### Entries supplied

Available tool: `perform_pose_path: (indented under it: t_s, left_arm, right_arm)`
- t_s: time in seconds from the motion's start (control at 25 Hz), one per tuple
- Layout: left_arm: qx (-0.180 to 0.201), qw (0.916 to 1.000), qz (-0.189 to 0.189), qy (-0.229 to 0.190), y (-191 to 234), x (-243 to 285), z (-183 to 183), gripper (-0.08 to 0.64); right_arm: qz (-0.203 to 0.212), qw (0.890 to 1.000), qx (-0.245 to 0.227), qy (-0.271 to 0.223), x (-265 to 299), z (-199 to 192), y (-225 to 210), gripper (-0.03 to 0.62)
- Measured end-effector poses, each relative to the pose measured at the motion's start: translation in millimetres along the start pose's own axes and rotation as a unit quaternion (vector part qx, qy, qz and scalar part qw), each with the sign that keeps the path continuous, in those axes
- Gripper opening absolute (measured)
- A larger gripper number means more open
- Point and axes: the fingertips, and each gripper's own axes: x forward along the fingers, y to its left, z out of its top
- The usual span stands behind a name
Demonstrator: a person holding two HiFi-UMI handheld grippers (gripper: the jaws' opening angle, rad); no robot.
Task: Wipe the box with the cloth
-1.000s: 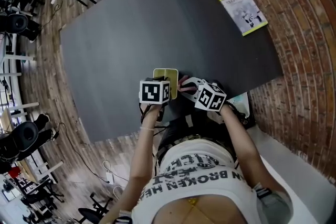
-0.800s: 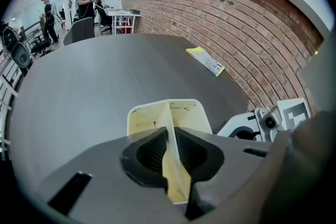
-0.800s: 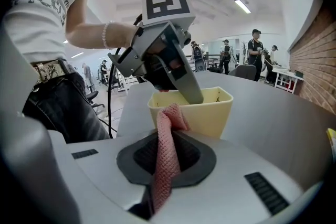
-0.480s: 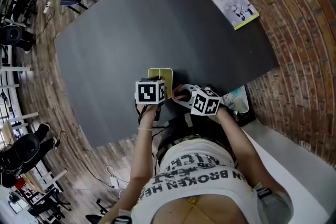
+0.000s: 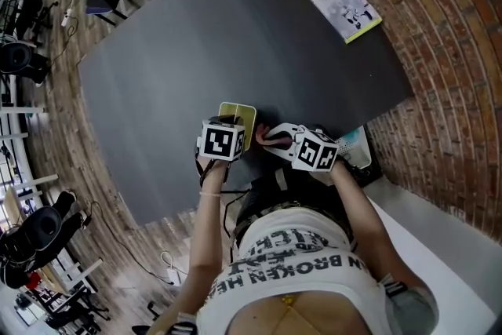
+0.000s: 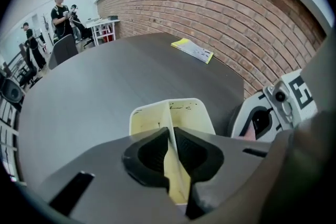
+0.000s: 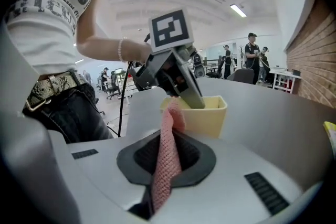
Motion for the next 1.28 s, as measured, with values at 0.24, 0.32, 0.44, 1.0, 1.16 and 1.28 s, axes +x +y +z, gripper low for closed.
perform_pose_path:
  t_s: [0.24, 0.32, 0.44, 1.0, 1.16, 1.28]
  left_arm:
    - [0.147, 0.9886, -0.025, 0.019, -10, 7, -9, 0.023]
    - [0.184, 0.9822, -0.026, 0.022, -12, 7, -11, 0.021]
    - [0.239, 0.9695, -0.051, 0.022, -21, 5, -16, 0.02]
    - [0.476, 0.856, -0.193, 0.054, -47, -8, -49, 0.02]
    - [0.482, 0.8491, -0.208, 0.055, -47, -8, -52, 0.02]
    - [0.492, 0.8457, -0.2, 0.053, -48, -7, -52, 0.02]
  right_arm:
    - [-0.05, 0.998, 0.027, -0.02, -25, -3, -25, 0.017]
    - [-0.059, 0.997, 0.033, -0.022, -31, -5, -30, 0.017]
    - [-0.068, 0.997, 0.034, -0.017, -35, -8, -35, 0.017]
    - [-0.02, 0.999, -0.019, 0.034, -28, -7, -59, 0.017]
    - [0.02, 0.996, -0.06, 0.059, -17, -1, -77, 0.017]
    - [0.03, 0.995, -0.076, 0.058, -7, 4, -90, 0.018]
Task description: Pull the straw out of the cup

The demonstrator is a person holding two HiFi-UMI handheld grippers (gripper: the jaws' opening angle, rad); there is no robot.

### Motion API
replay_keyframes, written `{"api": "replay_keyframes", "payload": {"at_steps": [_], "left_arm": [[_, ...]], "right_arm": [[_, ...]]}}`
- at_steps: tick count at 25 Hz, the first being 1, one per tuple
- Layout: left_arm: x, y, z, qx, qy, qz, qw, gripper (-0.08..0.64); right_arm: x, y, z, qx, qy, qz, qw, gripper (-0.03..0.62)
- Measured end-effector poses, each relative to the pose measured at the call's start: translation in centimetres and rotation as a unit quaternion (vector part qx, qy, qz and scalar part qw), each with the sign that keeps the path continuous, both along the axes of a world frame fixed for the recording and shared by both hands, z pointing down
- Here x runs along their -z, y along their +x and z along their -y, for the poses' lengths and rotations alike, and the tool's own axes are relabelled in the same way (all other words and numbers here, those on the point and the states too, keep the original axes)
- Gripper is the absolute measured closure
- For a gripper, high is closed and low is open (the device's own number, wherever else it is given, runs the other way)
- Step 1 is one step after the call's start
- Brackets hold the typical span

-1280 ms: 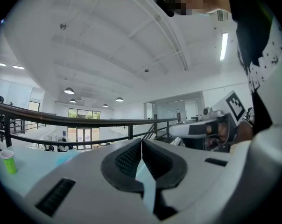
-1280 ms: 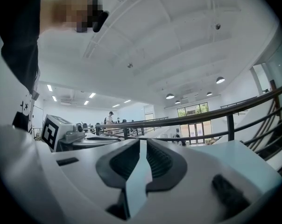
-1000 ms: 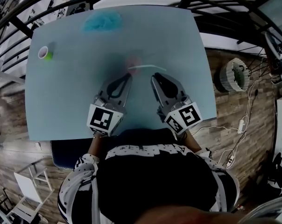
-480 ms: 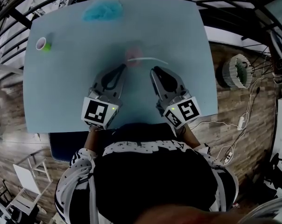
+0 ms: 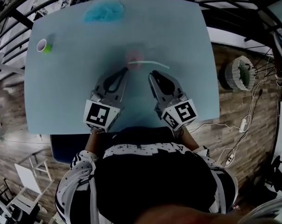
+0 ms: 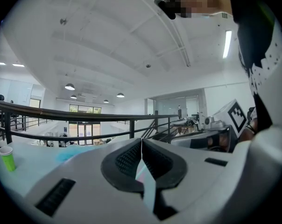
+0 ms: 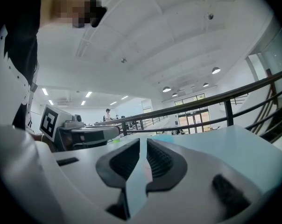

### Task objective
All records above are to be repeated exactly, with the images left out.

### Solution to this problem
Available tool: `perform_pose_path: (indented under it: t_s, left_arm, right_arm)`
- t_s: time in seconds from the motion's start (control at 25 Hz), one per tuple
- Layout: left_arm: qx (-0.180 to 0.201), qw (0.916 to 1.000), qz (-0.189 to 0.189), qy (-0.229 to 0.190), y (-191 to 234), x (-243 to 285), z (-183 to 183), gripper (-0.08 to 0.64); right_arm: qz (-0.203 to 0.212), qw (0.890 to 1.000), qx (-0.245 to 0.227), qy (-0.271 to 0.223), x (-265 to 299), z (-199 to 192), y (-225 to 210), gripper (-0.03 to 0.62)
- Measured end-effector poses, each relative to the pose measured at the motion's start: translation in millimetres along the start pose's own axes and rotation as a unit quaternion (vector part qx, qy, qz and scalar part qw), each with the sign that keeps the path continuous, in those axes
- Gripper opening absolute (measured)
- A larger gripper number means more open
- Point and axes: the fingertips, and each gripper's own axes: x forward along the fingers, y to its left, z out of its top
- The usual span stands behind a name
Demonstrator: a person holding two HiFi-UMI handheld grippers (gripper: the jaws' opening angle, rad); no robot.
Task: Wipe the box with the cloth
-1.000s: 
-0.800s: 
-0.800s: 
-0.480s: 
+0.000s: 
+0.000s: 
+0.000s: 
Motion for the next 1.28 s, as measured, with values at 0.24, 0.32, 0.44, 1.0, 1.16 and 1.28 s, axes +x +y +z, gripper low for closed.
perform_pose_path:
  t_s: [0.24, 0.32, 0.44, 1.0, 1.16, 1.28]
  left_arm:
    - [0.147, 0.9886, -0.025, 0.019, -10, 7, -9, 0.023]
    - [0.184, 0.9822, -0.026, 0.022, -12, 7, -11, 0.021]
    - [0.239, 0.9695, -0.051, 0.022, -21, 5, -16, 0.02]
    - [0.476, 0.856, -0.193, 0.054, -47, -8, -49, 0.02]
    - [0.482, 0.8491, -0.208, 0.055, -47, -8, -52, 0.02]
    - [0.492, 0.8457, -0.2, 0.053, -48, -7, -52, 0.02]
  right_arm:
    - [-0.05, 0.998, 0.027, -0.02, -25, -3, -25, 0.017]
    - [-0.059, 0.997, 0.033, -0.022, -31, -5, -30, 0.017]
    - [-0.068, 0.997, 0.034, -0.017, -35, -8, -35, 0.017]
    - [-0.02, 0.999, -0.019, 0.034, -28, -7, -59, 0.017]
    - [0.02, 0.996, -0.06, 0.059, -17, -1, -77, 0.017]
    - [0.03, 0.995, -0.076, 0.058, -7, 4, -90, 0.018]
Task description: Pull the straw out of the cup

The demonstrator is a person holding two HiFi-UMI handheld grippers (gripper: the jaws' opening angle, rad); there is no robot.

### Motion API
replay_keyframes, written `{"api": "replay_keyframes", "payload": {"at_steps": [_], "left_arm": [[_, ...]], "right_arm": [[_, ...]]}}`
- at_steps: tick count at 25 Hz, the first being 1, one per tuple
- Layout: left_arm: x, y, z, qx, qy, qz, qw, gripper (-0.08..0.64); right_arm: x, y, z, qx, qy, qz, qw, gripper (-0.03..0.62)
- Measured end-effector poses, each relative to the pose measured at the call's start: translation in centimetres and rotation as a unit quaternion (vector part qx, qy, qz and scalar part qw), each with the sign that keeps the path continuous, both along the axes of a world frame fixed for the recording and shared by both hands, z pointing down
- Here x runs along their -z, y along their +x and z along their -y, for the poses' lengths and rotations alike, and the tool's own axes are relabelled in the same way (all other words and numbers here, those on the point and the states too, keep the original axes)
- Gripper is the absolute measured closure
- For a gripper, high is closed and low is open (the device's own number, wherever else it is given, runs the other way)
- Step 1 is one step after the call's start
- Brackets hold the typical span

-1280 ms: 
-1280 ms: 
-1000 ms: 
-480 ms: 
+0 ms: 
+0 ms: 
+0 ms: 

The answer given is complete as it stands.